|
METHODOLOGY
The approach to the problem spanned several
steps as listed below:
Create an XML parser and analyze
the datasets.
Develop user tasks
- Generate specific queries from dataset
analyses.
- Review questions posed by the contest creators.
- Develop queries suggested by a popular taxonomy of visualization
tasks.
Evaluate current visualization models
for their application to relevant tasks.
Apply encoding techniques.
Develop User Tasks
Specific Queries from Dataset Analyses
Part of our analysis of the domain involved
understanding the classification data. Because we were dealing
with almost 200,000 nodes per tree, we needed an automated
method to discover basic information from our data. Using
an XML parser that was written in the Squeak programming
language, we deduced certain information about our data sets:
How many unique ranks exist? 20 The
ranks are the same in both data sets.
How deep in the tree is the most classified
creature? 15 All animals appear to share the seven
major classification ranks, but none includes all 20 subclassifications.
How wide is the tree at its widest? 154,415
species exist in the combined tree (union). The next largest
rank is genus with 28,243. It appears that the tree grows
exponentially with each major rank, with many leaves sprouting
from few branches.
Following this analysis, we created queries
to gain further insight into the data. For instance:
Not counting species or subspecies, and
identifying by Latin name and rank, what instances exist
in one dataset that do not exist in the other? This was intended
to provide insight into the structure of the datasets.
Create a dataset with the output from the
previous question and find out whether any of those names
exist in the other dataset. Can we list the genealogy of
each its ranks all the way up the ladder? This helped
us locate a node in a different area of the alternate tree
and identified some basic differences between the datasets.

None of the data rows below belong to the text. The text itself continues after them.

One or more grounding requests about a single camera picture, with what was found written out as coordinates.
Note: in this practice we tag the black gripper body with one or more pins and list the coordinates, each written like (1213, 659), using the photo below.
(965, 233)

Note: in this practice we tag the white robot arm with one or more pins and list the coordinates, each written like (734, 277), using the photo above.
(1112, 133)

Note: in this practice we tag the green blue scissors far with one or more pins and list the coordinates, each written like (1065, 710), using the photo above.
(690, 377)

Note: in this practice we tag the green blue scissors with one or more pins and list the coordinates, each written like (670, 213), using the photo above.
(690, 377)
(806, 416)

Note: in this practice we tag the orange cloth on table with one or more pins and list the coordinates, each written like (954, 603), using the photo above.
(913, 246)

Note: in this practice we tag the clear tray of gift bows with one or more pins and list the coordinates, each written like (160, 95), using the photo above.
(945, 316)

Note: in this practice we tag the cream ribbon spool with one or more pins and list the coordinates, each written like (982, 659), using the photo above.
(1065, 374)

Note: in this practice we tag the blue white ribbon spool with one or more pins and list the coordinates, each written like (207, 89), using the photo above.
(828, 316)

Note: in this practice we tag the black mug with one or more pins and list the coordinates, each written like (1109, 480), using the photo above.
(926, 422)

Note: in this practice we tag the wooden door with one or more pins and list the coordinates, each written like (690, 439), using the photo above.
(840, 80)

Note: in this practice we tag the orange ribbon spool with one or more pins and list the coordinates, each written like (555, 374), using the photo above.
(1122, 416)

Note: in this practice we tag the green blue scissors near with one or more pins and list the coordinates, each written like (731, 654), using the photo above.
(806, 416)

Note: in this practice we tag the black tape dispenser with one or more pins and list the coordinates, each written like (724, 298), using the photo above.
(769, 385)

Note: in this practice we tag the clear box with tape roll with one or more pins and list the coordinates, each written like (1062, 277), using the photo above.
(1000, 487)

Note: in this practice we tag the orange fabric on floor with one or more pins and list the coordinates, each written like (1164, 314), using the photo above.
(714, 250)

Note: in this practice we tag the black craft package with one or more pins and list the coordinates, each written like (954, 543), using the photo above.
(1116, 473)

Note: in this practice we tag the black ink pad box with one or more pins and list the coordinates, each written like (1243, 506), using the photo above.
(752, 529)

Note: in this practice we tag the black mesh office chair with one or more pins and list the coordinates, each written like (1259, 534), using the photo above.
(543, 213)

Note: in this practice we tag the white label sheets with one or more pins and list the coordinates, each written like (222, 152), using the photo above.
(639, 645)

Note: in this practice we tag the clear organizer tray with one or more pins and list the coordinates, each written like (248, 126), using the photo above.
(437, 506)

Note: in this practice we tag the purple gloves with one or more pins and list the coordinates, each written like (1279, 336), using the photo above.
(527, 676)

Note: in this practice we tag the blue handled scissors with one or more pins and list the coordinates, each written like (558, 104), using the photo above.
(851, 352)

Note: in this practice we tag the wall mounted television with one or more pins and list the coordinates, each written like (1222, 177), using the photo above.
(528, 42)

It also listed all the species in one tree that resided at
a different level in the other, allowing comparison between
the datasets.
Questions Posed by the Contest
Creators
The contest originators posed some questions
representing typical user tasks. These helped define our
approach, although our solution does not answer all of them.
Some of these are listed here:
Considering both datasets, to what extent
are the differences in the classifications due to differences
in how animals are thought to be related? Are there other
kinds of differences, and can you explain them? Possible
approaches are:
Are the common names the same? Do they share
a Latin name higher in the genealogy that splits into more
trees in one than the other? Are there any clues when it
splits? Are their common prefixes in their names?
Implications: Upon identifying a node in one
tree, allow the user to locate the node in the other tree.
Zoomology approaches this by linking the detail windows.
Additional solutions to the locate task are being examined.
Considering one dataset or the other, can
you say in how many different subtrees a particular common
name (such as dolphin or horse) is
used? How closely are these animals related? Are common names
a good guide to understanding relationships?
Implication: Allow search by common name, with
results highlighted in a recognizable manner. This has been
designed but not yet implemented.
Some scientific names are maddeningly similar.
For example, Spirulida and Spirurida are two nodes in two
different subtrees. A user types in the wrong one. What kind
of feedback does your tool provide to alert the user quickly?
Do the names have the same rank? Is the typed name in the
expected part of the tree?
Implication: When users type a Latin name for
search, offer predictive help so misspellings may be avoided.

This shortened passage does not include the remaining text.